__EXTRACTED ENTRIES__.
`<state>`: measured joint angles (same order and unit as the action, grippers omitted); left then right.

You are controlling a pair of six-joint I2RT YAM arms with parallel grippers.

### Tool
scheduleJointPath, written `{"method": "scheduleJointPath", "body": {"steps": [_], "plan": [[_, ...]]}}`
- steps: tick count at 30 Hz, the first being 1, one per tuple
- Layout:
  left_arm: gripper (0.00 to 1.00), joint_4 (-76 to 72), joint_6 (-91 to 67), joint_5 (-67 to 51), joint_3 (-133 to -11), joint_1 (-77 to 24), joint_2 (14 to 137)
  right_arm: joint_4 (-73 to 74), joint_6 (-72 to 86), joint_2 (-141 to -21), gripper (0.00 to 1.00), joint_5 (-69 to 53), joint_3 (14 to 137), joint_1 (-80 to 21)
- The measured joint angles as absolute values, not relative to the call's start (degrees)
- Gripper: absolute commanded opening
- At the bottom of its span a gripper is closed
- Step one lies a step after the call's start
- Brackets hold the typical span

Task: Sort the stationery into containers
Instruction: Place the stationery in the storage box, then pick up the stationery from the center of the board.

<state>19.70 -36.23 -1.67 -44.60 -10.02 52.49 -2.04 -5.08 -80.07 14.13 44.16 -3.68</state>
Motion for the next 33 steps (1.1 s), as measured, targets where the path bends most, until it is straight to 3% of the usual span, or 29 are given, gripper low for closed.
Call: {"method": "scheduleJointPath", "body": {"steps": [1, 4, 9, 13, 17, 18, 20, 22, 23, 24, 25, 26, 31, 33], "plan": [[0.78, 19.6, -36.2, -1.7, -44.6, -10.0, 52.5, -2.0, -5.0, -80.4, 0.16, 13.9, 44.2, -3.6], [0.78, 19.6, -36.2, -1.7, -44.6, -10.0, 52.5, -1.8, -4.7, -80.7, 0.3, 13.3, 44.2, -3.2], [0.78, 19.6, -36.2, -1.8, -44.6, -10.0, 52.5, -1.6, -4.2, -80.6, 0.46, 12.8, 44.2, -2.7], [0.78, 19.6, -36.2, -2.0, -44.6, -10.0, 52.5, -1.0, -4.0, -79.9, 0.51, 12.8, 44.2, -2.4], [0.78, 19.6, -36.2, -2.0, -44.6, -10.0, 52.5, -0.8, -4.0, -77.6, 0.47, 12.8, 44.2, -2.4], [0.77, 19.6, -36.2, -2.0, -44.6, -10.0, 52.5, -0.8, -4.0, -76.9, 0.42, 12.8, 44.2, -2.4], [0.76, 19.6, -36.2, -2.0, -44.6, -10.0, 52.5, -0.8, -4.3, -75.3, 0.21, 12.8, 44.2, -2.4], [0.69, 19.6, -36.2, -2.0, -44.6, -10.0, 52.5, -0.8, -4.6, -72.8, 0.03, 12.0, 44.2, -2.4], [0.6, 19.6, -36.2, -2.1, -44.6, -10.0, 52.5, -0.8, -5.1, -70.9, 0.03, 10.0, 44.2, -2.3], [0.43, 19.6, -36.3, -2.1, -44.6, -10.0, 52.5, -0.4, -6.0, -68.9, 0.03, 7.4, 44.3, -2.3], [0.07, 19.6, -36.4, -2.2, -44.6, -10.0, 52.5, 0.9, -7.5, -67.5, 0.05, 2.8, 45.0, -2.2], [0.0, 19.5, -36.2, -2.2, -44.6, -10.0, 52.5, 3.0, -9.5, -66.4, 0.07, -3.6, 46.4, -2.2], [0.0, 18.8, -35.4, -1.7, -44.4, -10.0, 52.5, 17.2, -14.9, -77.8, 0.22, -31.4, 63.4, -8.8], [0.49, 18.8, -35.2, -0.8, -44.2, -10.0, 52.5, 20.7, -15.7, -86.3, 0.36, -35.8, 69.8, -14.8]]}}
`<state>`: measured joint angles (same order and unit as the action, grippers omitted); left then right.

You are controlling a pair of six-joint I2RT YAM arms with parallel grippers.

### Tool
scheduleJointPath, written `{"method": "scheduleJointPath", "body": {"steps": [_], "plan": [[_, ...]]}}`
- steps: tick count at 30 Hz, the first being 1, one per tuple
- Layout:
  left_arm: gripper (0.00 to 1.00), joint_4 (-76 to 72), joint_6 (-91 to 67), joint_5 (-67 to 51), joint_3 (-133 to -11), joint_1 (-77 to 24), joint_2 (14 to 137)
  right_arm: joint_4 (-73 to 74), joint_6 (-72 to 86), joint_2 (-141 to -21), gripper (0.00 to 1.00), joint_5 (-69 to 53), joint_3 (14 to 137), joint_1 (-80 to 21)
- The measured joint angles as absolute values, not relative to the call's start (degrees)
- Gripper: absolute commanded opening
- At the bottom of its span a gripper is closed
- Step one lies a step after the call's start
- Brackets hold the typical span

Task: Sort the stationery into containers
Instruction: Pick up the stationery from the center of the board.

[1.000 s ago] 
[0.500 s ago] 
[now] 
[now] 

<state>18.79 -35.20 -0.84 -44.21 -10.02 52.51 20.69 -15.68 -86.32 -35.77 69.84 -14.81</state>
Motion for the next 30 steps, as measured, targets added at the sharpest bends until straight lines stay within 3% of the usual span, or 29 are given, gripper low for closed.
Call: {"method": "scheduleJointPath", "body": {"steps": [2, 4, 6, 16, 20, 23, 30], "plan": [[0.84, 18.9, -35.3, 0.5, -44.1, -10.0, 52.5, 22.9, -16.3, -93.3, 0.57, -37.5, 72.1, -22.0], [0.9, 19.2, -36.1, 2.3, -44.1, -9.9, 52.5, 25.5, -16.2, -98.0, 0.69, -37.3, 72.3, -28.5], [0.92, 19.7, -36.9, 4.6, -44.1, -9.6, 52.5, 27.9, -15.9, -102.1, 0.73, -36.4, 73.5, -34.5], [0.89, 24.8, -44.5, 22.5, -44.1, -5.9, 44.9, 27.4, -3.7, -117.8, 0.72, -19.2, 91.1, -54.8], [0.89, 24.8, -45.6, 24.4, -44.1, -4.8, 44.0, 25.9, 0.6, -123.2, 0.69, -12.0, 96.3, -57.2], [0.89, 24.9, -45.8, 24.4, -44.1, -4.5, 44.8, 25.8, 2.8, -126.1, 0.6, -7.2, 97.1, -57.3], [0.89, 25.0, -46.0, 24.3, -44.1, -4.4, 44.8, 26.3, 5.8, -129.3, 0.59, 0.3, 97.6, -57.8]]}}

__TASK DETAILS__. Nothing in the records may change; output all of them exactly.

__YOUR SOLUTION__.
`<state>`: measured joint angles (same order and unit as the action, grippers omitted); left then right.

You are controlling a pair of six-joint I2RT YAM arms with parallel grippers.

### Tool
scheduleJointPath, written `{"method": "scheduleJointPath", "body": {"steps": [_], "plan": [[_, ...]]}}`
- steps: tick count at 30 Hz, the first being 1, one per tuple
- Layout:
  left_arm: gripper (0.00 to 1.00), joint_4 (-76 to 72), joint_6 (-91 to 67), joint_5 (-67 to 51), joint_3 (-133 to -11), joint_1 (-77 to 24), joint_2 (14 to 137)
  right_arm: joint_4 (-73 to 74), joint_6 (-72 to 86), joint_2 (-141 to -21), gripper (0.00 to 1.00), joint_5 (-69 to 53), joint_3 (14 to 137), joint_1 (-80 to 21)
- The measured joint angles as absolute values, not relative to the call's start (degrees)
- Gripper: absolute commanded opening
- At the bottom of its span a gripper is closed
- Step one lies a step after the call's start
- Brackets hold the typical span

Task: Sort the stationery into containers
Instruction: Place the stationery in the storage box, then pick up the stationery from the center of the board.

<state>19.70 -36.23 -1.67 -44.60 -10.02 52.49 -2.04 -5.08 -80.07 14.13 44.16 -3.68</state>
Motion for the next 33 steps (1.1 s), as measured, targets where the path bends most, until it is straight to 3% of the usual span, or 29 are given, gripper low for closed.
Call: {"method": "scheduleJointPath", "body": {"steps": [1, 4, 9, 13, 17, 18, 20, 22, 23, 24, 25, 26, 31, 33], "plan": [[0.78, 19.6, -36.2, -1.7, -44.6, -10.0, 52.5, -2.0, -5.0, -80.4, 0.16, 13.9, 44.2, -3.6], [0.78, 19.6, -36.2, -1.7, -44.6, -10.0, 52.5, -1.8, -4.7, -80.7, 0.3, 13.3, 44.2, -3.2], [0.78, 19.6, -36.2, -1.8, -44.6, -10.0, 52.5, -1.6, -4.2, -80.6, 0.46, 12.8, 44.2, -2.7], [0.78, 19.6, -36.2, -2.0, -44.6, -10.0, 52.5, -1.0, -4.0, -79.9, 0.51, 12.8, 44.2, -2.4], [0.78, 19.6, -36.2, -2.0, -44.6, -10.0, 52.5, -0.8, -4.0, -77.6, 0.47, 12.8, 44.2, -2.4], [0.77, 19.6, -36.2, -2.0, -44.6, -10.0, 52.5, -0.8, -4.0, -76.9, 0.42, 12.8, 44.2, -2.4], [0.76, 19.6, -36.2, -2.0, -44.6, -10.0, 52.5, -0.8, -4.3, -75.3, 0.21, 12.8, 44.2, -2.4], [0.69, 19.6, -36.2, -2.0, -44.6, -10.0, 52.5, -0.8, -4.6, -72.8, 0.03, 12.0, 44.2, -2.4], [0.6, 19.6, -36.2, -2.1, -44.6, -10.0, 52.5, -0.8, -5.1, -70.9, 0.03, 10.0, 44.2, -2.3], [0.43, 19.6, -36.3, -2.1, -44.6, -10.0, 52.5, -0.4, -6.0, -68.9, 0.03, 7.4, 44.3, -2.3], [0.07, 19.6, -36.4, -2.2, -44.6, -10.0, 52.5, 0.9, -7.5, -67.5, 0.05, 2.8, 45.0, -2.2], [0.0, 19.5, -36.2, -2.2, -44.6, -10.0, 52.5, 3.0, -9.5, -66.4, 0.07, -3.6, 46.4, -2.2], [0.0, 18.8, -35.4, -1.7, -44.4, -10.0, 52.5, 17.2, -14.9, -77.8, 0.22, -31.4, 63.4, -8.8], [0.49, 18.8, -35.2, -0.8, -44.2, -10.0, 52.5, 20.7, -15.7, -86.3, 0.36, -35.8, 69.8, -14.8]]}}
`<state>`: measured joint angles (same order and unit as the action, grippers omitted); left then right.

You are controlling a pair of six-joint I2RT YAM arms with parallel grippers.

### Tool
scheduleJointPath, written `{"method": "scheduleJointPath", "body": {"steps": [_], "plan": [[_, ...]]}}`
- steps: tick count at 30 Hz, the first being 1, one per tuple
- Layout:
  left_arm: gripper (0.00 to 1.00), joint_4 (-76 to 72), joint_6 (-91 to 67), joint_5 (-67 to 51), joint_3 (-133 to -11), joint_1 (-77 to 24), joint_2 (14 to 137)
  right_arm: joint_4 (-73 to 74), joint_6 (-72 to 86), joint_2 (-141 to -21), gripper (0.00 to 1.00), joint_5 (-69 to 53), joint_3 (14 to 137), joint_1 (-80 to 21)
- The measured joint angles as absolute values, not relative to the call's start (degrees)
- Gripper: absolute commanded opening
- At the bottom of its span a gripper is closed
- Step one lies a step after the call's start
- Brackets hold the typical span

Task: Sort the stationery into containers
Instruction: Pick up the stationery from the center of the board.

[1.000 s ago] 
[0.500 s ago] 
[now] 
[now] 

<state>18.79 -35.20 -0.84 -44.21 -10.02 52.51 20.69 -15.68 -86.32 -35.77 69.84 -14.81</state>
Motion for the next 30 steps, as measured, targets added at the sharpest bends until straight lines stay within 3% of the usual span, or 29 are given, gripper low for closed.
Call: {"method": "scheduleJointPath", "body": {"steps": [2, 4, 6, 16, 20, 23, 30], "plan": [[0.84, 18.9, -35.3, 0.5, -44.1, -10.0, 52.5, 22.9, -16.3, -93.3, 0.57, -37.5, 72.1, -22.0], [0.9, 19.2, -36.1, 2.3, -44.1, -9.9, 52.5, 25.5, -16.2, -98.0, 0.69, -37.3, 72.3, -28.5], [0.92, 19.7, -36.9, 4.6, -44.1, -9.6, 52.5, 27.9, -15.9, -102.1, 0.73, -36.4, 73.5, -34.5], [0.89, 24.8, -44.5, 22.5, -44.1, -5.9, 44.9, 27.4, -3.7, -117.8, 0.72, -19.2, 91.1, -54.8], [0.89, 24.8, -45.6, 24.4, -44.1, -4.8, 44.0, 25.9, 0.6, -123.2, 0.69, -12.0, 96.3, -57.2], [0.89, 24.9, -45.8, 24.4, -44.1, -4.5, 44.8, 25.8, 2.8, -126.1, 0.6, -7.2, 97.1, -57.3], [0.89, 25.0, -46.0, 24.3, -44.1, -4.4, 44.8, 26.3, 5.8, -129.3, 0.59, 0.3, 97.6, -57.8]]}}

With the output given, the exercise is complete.